FDA Recalls Cardioplegia Solution Due to Sterility Assurance Issues

Plain-English summary

Central Admixture Pharmacy Services, Inc. is recalling Cardioplegia Solution, Induction 4:1, High Potassium (60 mEq K), packaged in 830 mL bags. The affected product includes 267 bags with lot numbers 37-894304, 37-894946, 37-896482, 37-897933, and 37-900461, with expiration dates ranging from April 29, 2023 through May 22, 2023, distributed nationwide in the USA.

The recall was initiated after an FDA inspection called into question the sterility of products intended to be sterile. This is an FDA Class II recall involving a prescription pharmaceutical product. Lack of adequate sterility assurance in products intended for medical administration poses a potential risk of contamination.

Healthcare providers and facilities that received this product should stop using the affected lots immediately and contact Central Admixture Pharmacy Services for further guidance.
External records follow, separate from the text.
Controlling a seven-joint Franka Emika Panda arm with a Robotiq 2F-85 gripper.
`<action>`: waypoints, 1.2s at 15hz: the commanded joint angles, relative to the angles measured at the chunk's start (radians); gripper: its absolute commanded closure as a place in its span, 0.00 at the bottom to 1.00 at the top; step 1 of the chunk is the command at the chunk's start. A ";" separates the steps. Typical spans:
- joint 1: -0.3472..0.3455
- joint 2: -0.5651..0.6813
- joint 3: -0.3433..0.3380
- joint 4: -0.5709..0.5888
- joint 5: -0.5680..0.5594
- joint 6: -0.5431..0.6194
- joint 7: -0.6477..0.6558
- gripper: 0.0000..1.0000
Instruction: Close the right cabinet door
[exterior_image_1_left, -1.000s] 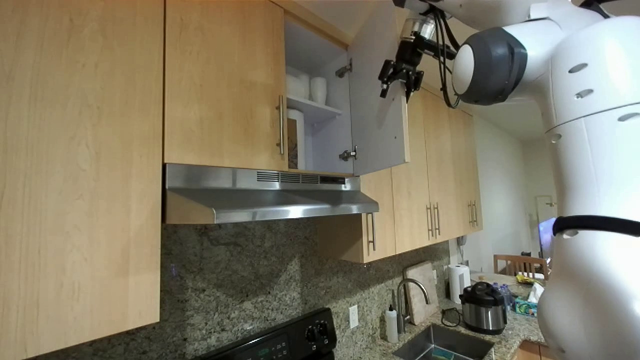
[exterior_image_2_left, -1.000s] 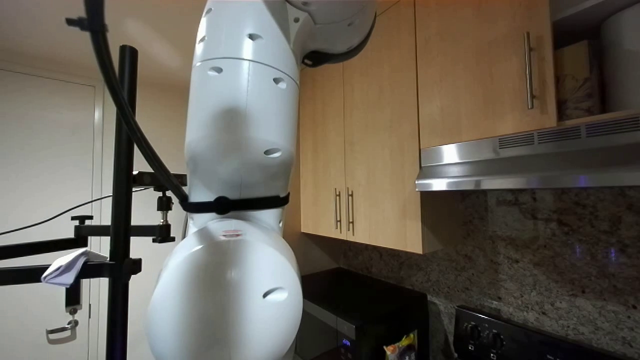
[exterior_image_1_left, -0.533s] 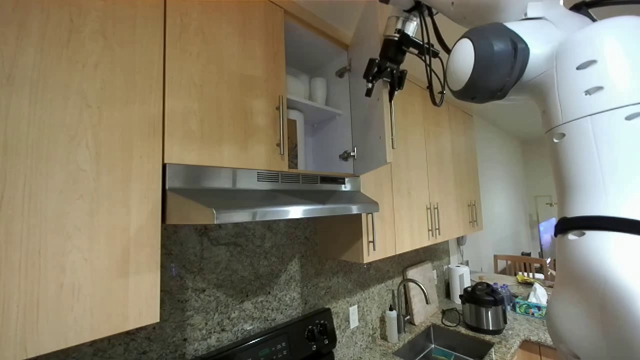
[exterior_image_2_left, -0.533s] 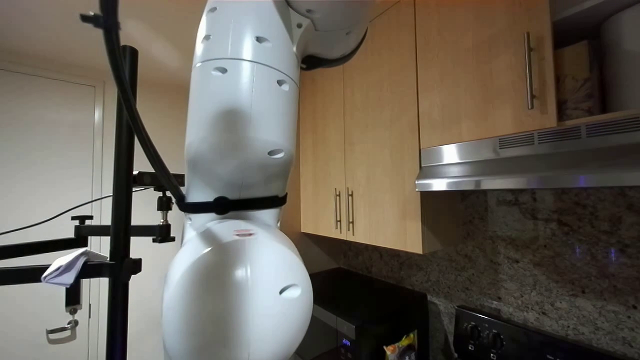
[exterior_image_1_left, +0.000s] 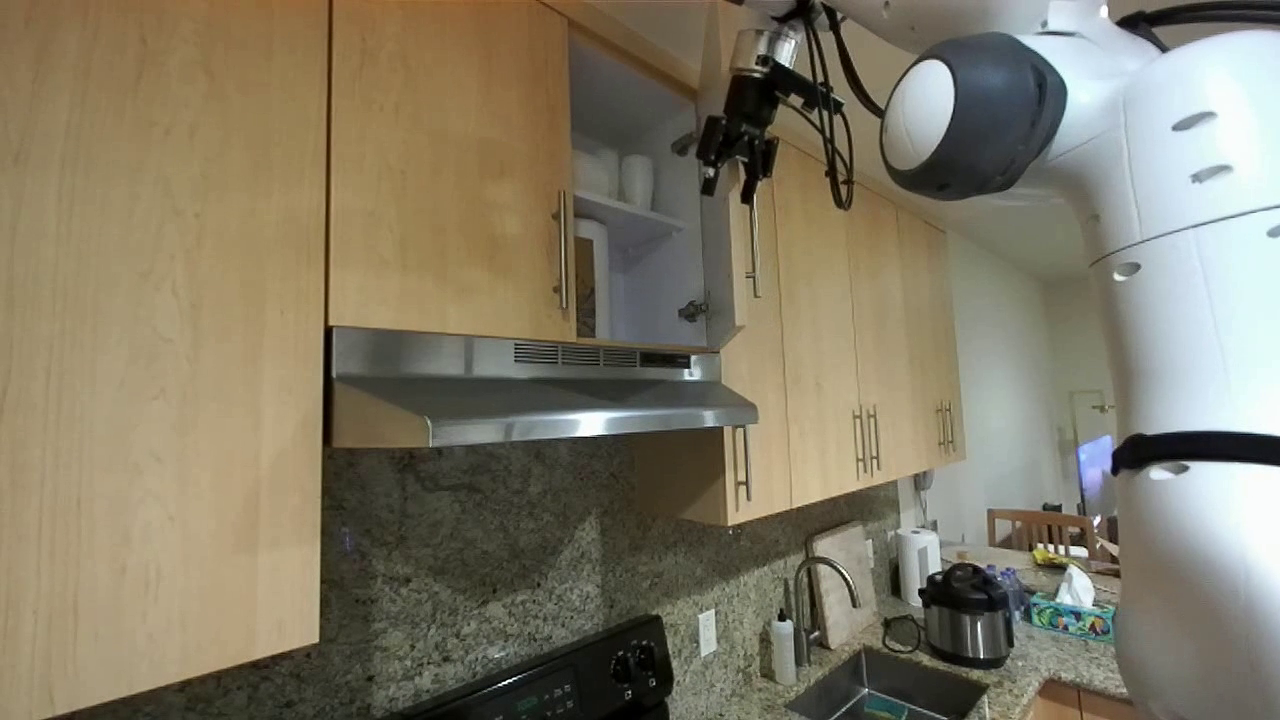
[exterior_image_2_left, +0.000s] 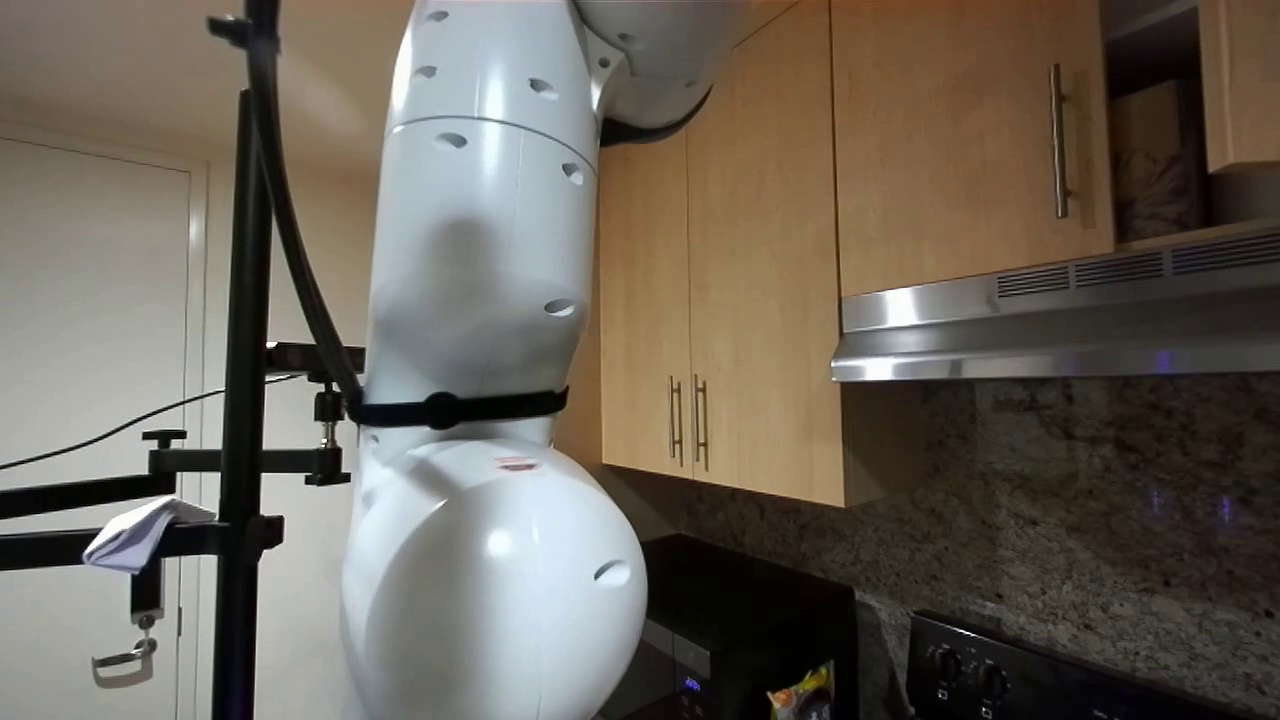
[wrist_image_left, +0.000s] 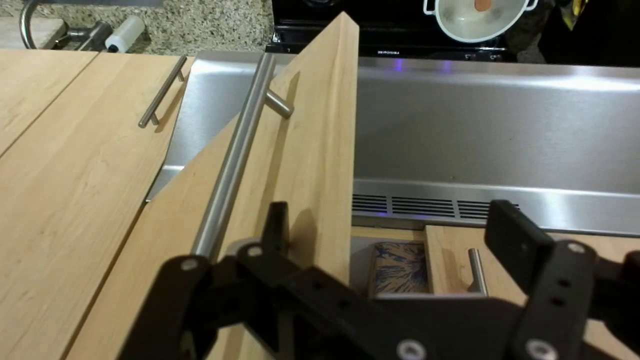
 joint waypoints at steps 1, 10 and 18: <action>0.041 -0.023 0.027 -0.013 -0.094 -0.042 -0.083 0.00; 0.053 -0.102 0.021 0.000 -0.074 -0.047 -0.191 0.00; 0.003 -0.167 -0.143 -0.024 0.174 0.047 -0.147 0.00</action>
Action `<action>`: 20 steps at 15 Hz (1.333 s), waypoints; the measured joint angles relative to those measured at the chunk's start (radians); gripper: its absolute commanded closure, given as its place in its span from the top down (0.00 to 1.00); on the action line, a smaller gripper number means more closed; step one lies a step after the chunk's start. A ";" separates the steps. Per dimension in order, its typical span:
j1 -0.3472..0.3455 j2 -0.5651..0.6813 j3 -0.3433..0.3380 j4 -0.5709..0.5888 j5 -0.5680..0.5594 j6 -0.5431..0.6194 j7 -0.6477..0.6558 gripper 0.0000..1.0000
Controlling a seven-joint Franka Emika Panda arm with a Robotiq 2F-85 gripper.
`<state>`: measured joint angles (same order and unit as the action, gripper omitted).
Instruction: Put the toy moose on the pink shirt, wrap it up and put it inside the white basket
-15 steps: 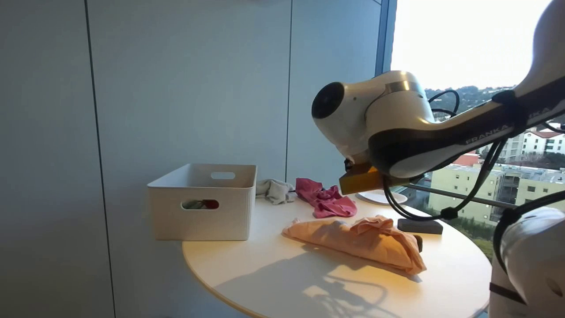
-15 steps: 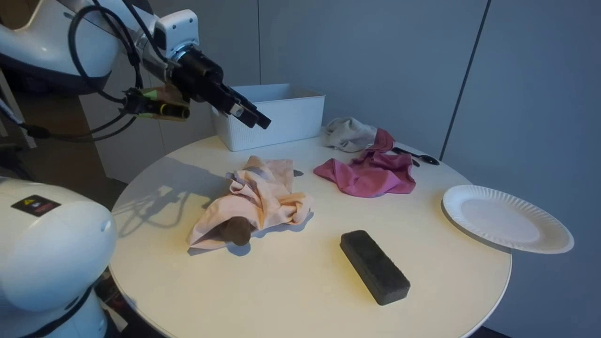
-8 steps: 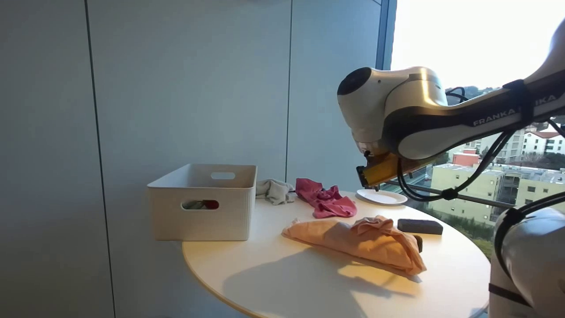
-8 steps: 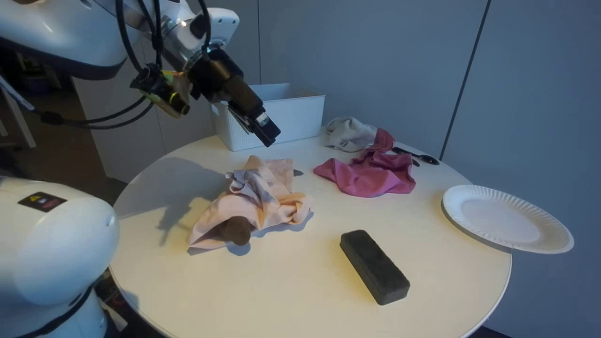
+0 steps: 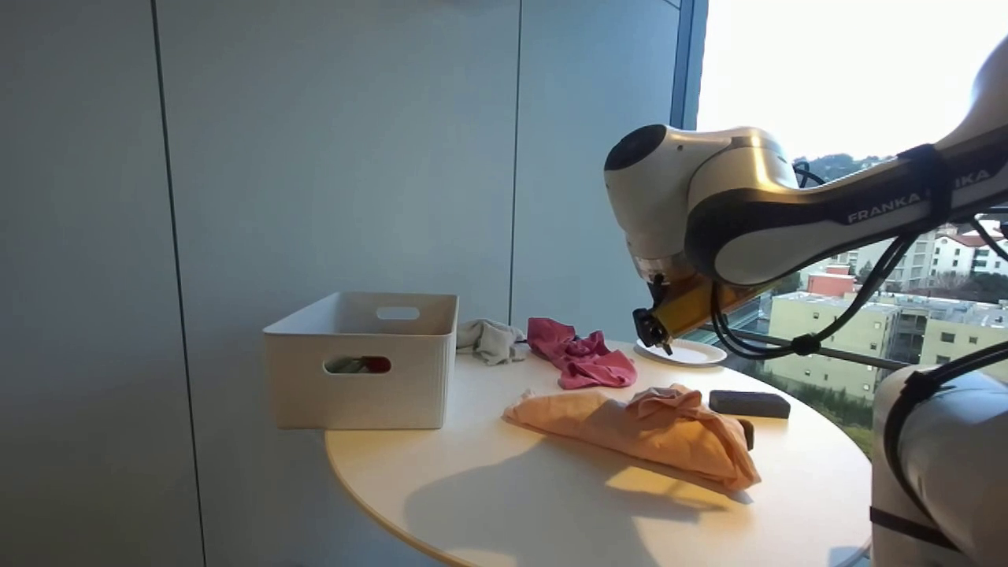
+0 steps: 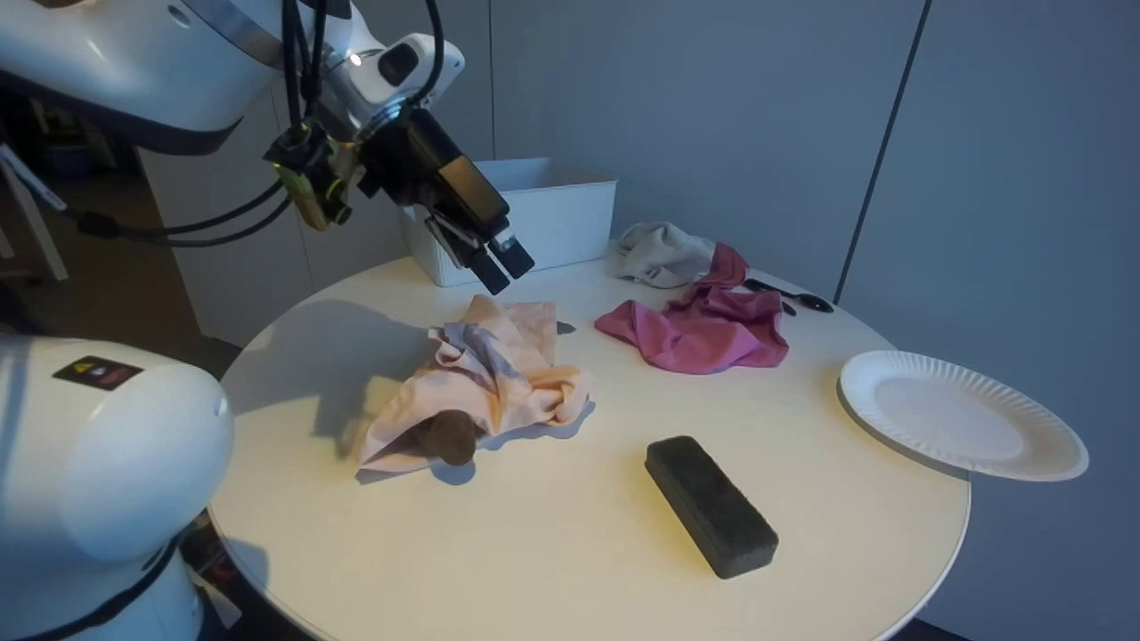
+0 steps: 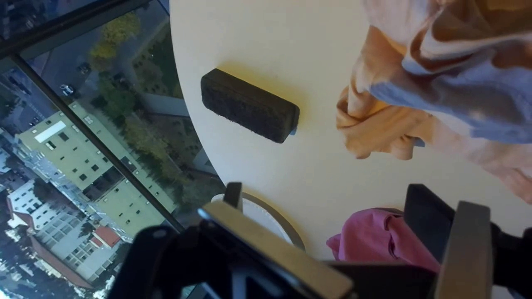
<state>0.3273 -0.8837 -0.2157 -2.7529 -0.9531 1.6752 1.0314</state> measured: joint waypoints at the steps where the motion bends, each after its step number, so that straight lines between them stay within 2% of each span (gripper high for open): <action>1: 0.003 0.001 -0.009 -0.003 0.000 0.016 -0.020 1.00; 4: -0.039 0.044 -0.030 -0.014 0.001 0.231 -0.139 1.00; 8: -0.085 0.163 -0.054 -0.017 0.014 0.549 -0.247 1.00; 11: -0.107 0.232 -0.080 -0.017 0.087 0.743 -0.378 1.00; 16: 0.049 0.216 -0.256 -0.016 0.261 0.761 -0.673 1.00; 20: 0.180 0.197 -0.408 -0.016 0.397 0.663 -0.883 1.00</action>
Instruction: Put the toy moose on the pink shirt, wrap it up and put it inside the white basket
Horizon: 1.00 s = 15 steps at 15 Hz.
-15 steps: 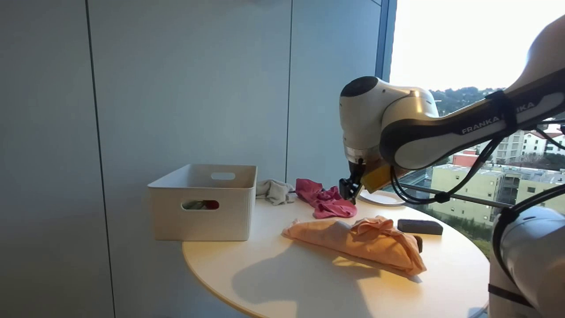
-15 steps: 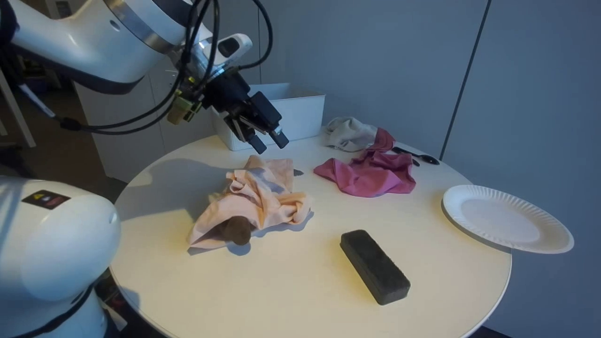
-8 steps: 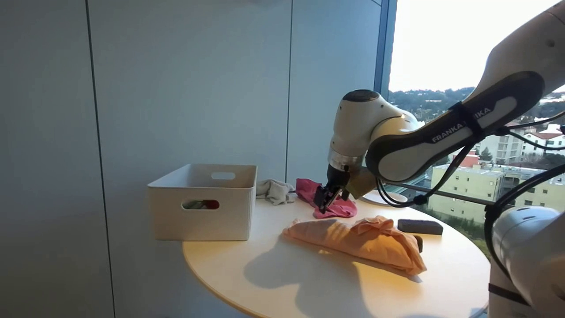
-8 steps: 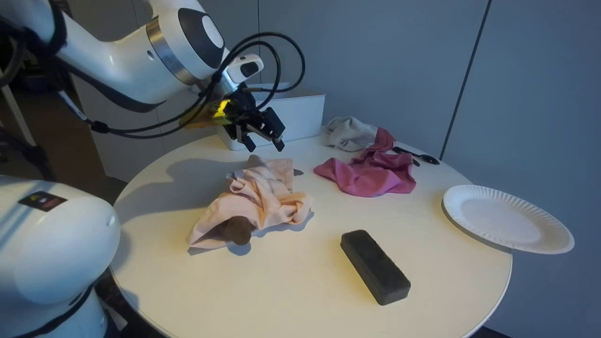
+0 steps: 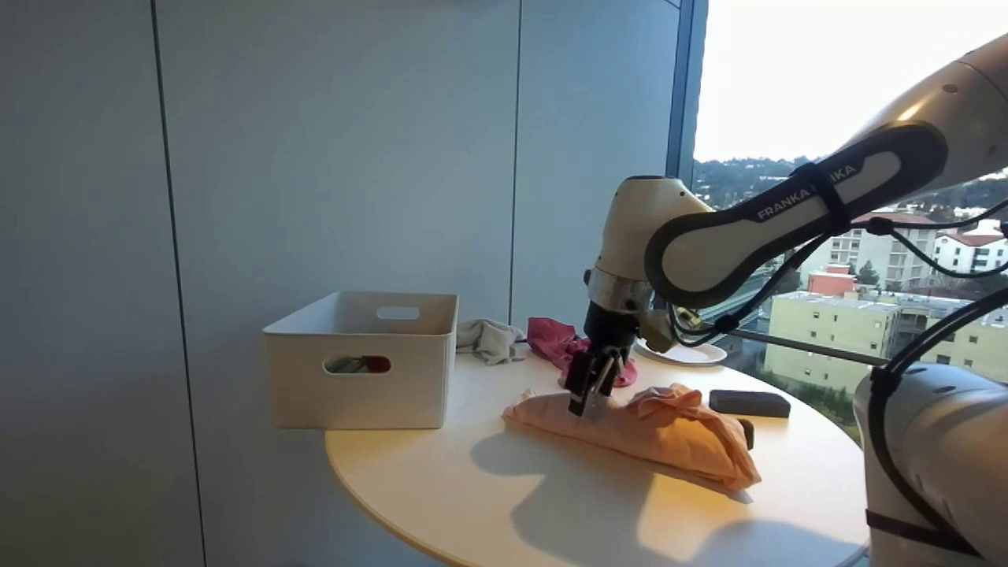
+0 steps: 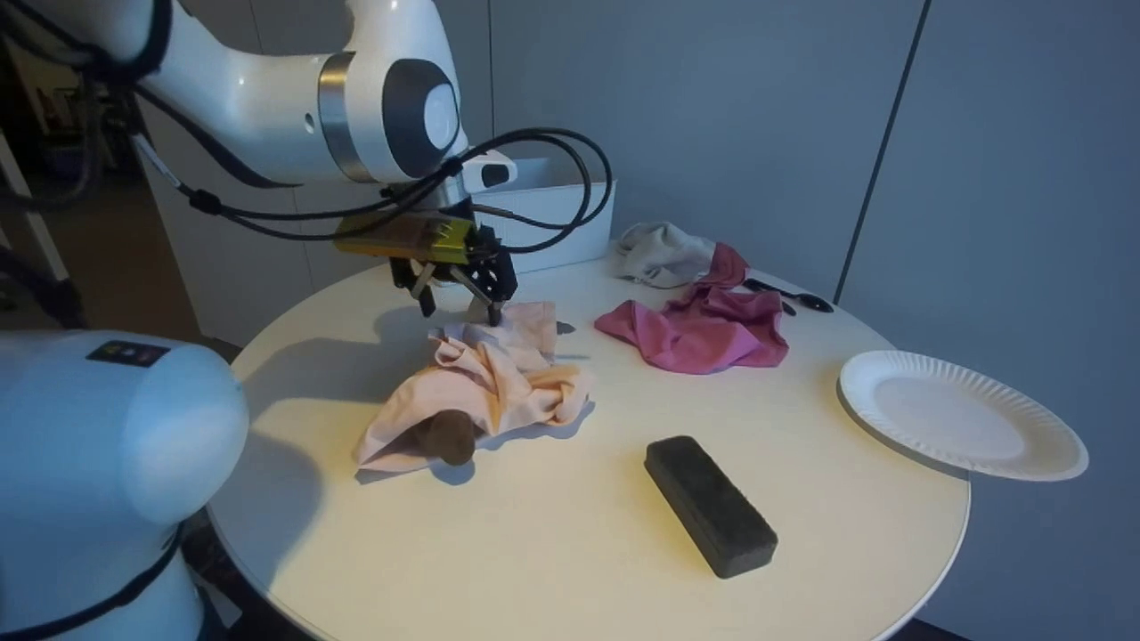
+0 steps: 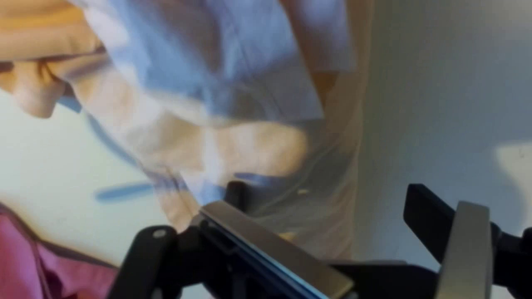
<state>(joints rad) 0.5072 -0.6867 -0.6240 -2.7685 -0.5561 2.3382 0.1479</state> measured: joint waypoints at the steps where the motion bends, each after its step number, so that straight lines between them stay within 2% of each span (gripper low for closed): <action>1: 0.021 0.000 -0.038 0.000 0.023 -0.035 -0.045 1.00; 3: 0.034 0.011 -0.096 -0.001 0.033 -0.121 -0.087 1.00; 5: 0.015 0.045 -0.110 -0.001 0.010 -0.176 -0.070 1.00; 6: 0.009 0.065 -0.111 -0.001 0.004 -0.202 -0.062 0.75; 7: 0.008 0.084 -0.110 0.000 0.004 -0.227 -0.056 0.73; 8: 0.013 0.098 -0.106 0.005 0.005 -0.248 -0.052 0.67; 9: -0.009 0.119 -0.070 0.007 0.043 -0.263 -0.064 0.59; 12: -0.175 0.211 0.137 0.018 0.168 -0.313 -0.152 0.34; 15: -0.299 0.284 0.320 0.050 0.210 -0.398 -0.212 0.13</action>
Patients or healthcare providers with questions about affected units should consult their healthcare provider or the manufacturer for instructions.

The recalled product

Product

Cardioplegia Solution, Induction 4:1, High Potassium, 60 mEq K, packaged in 830 mL per bag, Rx only, Central Admixture Pharmacy Services, Inc., Lehigh Valley, 6580 Snowdrift Road, Allentown, PA 18106, NDC 71285-0100-1.

Manufacturer

Central Admixture Pharmacy Services, Inc.

Category

Drug — Injectable / Pharmaceutical

Hazard

• sterility-assurance
• contamination-risk

Is your product affected?

Check your packaging against the codes below. If any of them match, the product is part of this recall.

Distribution

Distributed nationwide across the United States.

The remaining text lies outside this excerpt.